SEC Posts Two New Non-GAAP Business Combination Compliance & Disclosure Interpretations

This week, the Securities & Exchange Commission’s Division of Corporation Finance posted two new non-GAAP Compliance & Disclosure Interpretations (C&DI) which continue on to the discussion of Business Combination Transactions from October 17, 2017 as follows:

Question 101.01

Question: Are financial measures included in forecasts provided to a financial advisor and used in connection with a business combination transaction non-GAAP financial measures?

Answer: No, if the conditions described below are met.
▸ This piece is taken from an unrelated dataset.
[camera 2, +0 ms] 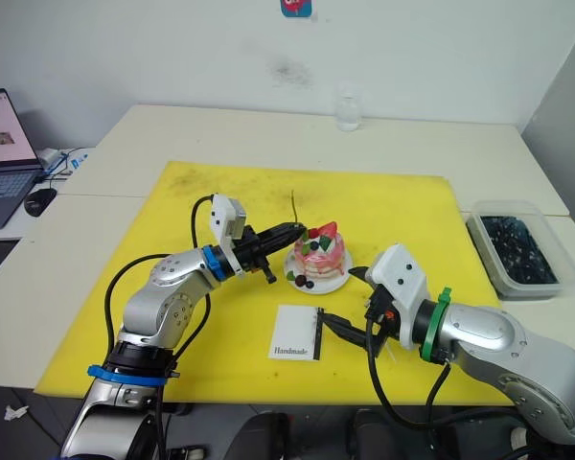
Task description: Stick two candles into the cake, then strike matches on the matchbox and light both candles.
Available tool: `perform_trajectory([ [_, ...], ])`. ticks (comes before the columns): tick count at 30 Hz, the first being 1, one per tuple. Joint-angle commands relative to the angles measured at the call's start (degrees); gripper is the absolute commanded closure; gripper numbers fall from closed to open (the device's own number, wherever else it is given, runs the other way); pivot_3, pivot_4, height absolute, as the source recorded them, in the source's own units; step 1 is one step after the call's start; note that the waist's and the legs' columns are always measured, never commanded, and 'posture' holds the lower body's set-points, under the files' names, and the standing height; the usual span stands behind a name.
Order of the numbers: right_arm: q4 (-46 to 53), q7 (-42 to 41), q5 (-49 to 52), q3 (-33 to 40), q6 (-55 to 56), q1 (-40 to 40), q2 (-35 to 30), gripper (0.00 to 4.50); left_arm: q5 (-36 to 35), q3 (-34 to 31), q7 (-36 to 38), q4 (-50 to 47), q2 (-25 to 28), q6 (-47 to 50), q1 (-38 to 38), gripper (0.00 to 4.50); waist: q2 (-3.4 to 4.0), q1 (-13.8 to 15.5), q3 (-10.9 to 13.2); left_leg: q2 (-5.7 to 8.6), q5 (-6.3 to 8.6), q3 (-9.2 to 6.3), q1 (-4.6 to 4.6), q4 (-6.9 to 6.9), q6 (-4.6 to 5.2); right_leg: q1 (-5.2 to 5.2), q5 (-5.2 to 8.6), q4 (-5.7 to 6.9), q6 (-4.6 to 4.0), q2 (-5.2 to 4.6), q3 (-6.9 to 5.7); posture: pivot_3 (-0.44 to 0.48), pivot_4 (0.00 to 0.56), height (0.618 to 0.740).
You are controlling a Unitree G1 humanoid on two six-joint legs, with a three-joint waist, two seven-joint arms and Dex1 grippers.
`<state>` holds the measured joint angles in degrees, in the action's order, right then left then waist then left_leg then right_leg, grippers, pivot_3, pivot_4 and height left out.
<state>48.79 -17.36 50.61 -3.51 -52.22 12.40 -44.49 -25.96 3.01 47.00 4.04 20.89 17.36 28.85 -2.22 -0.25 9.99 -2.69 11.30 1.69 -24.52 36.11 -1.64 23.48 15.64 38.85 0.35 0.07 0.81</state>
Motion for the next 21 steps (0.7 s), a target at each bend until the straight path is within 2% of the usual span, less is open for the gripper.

Item 10(e)(5) of Regulation S-K and Rule 101(a)(3) of Regulation G provide that a non-GAAP financial measure does not include financial measures required to be disclosed by GAAP, Commission rules, or a system of regulation of a government or governmental authority or self-regulatory organization that is applicable to the registrant. Accordingly, financial measures provided to a financial advisor would be excluded from the definition of non-GAAP financial measures, and therefore not subject to Item 10(e) of Regulation S-K and Regulation G, if and to the extent:

  • the financial measures are included in forecasts provided to the financial advisor for the purpose of rendering an opinion that is materially related to the business combination transaction; and
  • the forecasts are being disclosed in order to comply with Item 1015 of Regulation M-A or requirements under state or foreign law, including case law, regarding disclosure of the financial advisor’s analyses or substantive work. [Oct. 17, 2017]
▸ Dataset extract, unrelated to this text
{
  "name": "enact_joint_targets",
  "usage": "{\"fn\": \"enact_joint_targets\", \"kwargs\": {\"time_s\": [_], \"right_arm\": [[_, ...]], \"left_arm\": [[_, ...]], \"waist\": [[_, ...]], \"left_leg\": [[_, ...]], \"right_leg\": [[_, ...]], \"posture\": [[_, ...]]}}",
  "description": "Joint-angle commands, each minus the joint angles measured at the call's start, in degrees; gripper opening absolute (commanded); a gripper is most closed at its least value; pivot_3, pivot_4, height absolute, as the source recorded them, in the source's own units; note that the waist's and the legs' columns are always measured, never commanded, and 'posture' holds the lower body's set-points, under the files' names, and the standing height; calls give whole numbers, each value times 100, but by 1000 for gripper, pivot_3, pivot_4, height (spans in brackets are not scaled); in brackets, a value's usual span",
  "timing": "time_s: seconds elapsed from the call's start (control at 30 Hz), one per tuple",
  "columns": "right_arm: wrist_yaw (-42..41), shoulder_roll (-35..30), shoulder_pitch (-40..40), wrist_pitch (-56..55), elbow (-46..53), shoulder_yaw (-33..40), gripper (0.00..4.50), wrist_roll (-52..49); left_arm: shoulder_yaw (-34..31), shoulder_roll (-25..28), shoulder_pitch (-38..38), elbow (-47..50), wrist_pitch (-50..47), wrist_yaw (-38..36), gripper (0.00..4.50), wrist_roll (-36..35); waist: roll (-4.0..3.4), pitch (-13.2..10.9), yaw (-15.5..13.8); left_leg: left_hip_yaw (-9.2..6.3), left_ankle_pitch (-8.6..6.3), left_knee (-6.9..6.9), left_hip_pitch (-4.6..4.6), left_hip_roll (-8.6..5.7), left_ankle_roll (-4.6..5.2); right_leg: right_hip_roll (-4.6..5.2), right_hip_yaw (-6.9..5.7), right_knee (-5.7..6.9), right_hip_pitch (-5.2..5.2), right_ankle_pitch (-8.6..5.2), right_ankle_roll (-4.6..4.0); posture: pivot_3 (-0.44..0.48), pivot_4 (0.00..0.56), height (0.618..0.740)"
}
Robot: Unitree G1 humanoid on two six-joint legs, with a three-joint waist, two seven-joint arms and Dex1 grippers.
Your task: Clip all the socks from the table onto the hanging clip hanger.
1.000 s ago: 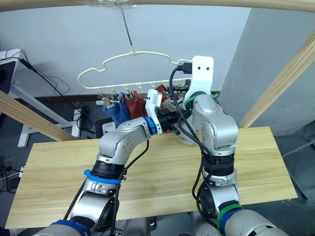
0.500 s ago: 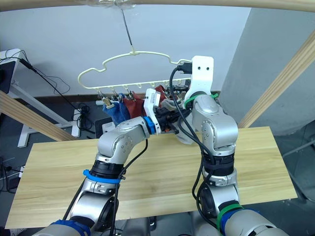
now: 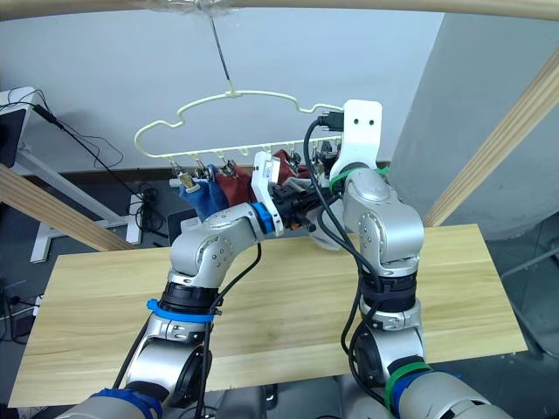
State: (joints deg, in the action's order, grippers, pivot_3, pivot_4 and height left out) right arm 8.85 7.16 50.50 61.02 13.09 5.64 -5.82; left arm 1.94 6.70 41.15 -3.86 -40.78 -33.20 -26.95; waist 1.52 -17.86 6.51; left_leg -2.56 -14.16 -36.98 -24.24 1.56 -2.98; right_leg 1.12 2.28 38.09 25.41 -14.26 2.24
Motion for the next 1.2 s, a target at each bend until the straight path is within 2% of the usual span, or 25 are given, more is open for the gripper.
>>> {"fn": "enact_joint_targets", "kwargs": {"time_s": [0.03, 0.07, 0.17, 0.3, 0.47, 0.57, 0.7, 0.83, 0.93, 1.03, 1.2], "right_arm": [[1, 20, 39, -24, 225, -3, 2349, -48], [1, 20, 38, -24, 231, -7, 2349, -45], [-42, 1, 15, 24, 274, -25, 2372, -67], [-241, -82, -77, 206, 433, -50, 2372, -184], [-725, -443, -555, 657, 1080, -234, 2372, -448], [-1144, -938, -1088, 959, 1767, -359, 2372, -648], [-1422, -1289, -1400, 1156, 2169, -361, 2372, -858], [-2163, -2091, -2371, 1096, 2978, -206, 2372, -1287], [-2475, -2430, -2975, 734, 3251, -148, 2372, -1446], [-2598, -2563, -3514, 396, 3284, -115, 2372, -1487], [-2806, -2781, -4626, -1080, 3060, -340, 2372, -1121]], "left_arm": [[-2, -46, 70, 216, 36, -29, 8, -98], [-19, -57, 66, 218, -12, -50, 8, -147], [19, -11, -13, 349, -202, -111, 793, -238], [162, 168, -195, 629, -272, -161, 1978, -179], [101, 381, -574, 1161, -454, -82, 3450, -261], [29, 615, -967, 1644, -607, -27, 3450, -309], [-6, 769, -1254, 1961, -695, 86, 3450, -354], [-223, 1257, -2247, 2543, -486, 170, 3450, -124], [-540, 1401, -2749, 2832, -458, 307, 3450, -254], [-760, 1528, -3275, 3092, -140, 306, 3450, -213], [-1252, 1530, -4362, 3340, 548, 467, 3450, 6]], "waist": [[0, 0, 0], [0, 0, 0], [0, 0, 2], [-1, -1, 7], [-2, -1, 4], [-2, -1, 5], [-4, -5, 6], [-4, -4, 9], [-5, -5, 10], [0, -1, 6], [6, 20, 7]], "left_leg": [[0, 0, 0, 0, 0, 0], [0, 0, 0, 0, 0, 0], [0, 0, 0, 0, 0, 0], [0, 0, 1, 0, 1, 0], [-1, 0, 0, 0, 2, 0], [-3, 0, 0, 0, 2, 0], [-3, 0, -2, 0, 0, 0], [-3, -1, 2, 13, 2, 0], [-1, -2, 7, 11, 6, -1], [1, -1, -3, 11, 2, -2], [15, -1, 0, 29, 3, -3]], "right_leg": [[0, 0, 0, 0, 0, 0], [0, 0, 0, 0, 0, 0], [0, 0, 0, 0, 0, 0], [0, 0, -1, 0, 0, 0], [1, 1, 0, 0, 0, 0], [1, 1, 0, 0, 0, 0], [1, 3, 1, 0, -1, 2], [-4, 4, -3, -11, -1, 4], [-5, 7, -8, -6, -5, 8], [-4, 8, -4, -8, -4, 10], [-4, 19, -9, -20, -18, 37]], "posture": [[-195, 341, 740], [-197, 341, 740], [-196, 341, 740], [-197, 340, 740], [-193, 337, 740], [-196, 334, 740], [-209, 328, 740], [-218, 316, 740], [-218, 316, 740], [-213, 286, 740], [-204, 266, 740]]}}
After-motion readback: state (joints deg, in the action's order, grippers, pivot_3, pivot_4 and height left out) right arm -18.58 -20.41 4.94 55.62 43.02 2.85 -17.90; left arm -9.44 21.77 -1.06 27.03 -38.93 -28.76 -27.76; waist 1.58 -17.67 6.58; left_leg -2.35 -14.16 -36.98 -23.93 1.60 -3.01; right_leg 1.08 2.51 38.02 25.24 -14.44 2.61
Here are the two new C&DIs posted this week: 

Question 101.02

Question: Can the registrant rely on the Answer to Question 101.01 if the same forecasts provided to its financial advisor are also provided to its board of directors or board committee?

Answer: Yes.

Question 101.03

Question: A registrant provides forecasts to bidders in a business combination transaction. To avoid anti-fraud concerns under the federal securities laws or ensure that the other disclosures in the document are not misleading, it determines that such forecasts should be disclosed. Are the financial measures contained in forecasts disclosed for this purpose considered non-GAAP financial measures? [April 4, 2018]

Answer: If a registrant determines that forecasts exchanged between the parties in a business combination transaction are material and that disclosure of such forecasts is required to comply with the anti-fraud and other liability provisions of the federal securities laws, the financial measures included in such forecasts would be excluded from the definition of non-GAAP financial measures and therefore not subject to Item 10(e) of Regulation S-K and Regulation G. [April 4, 2018]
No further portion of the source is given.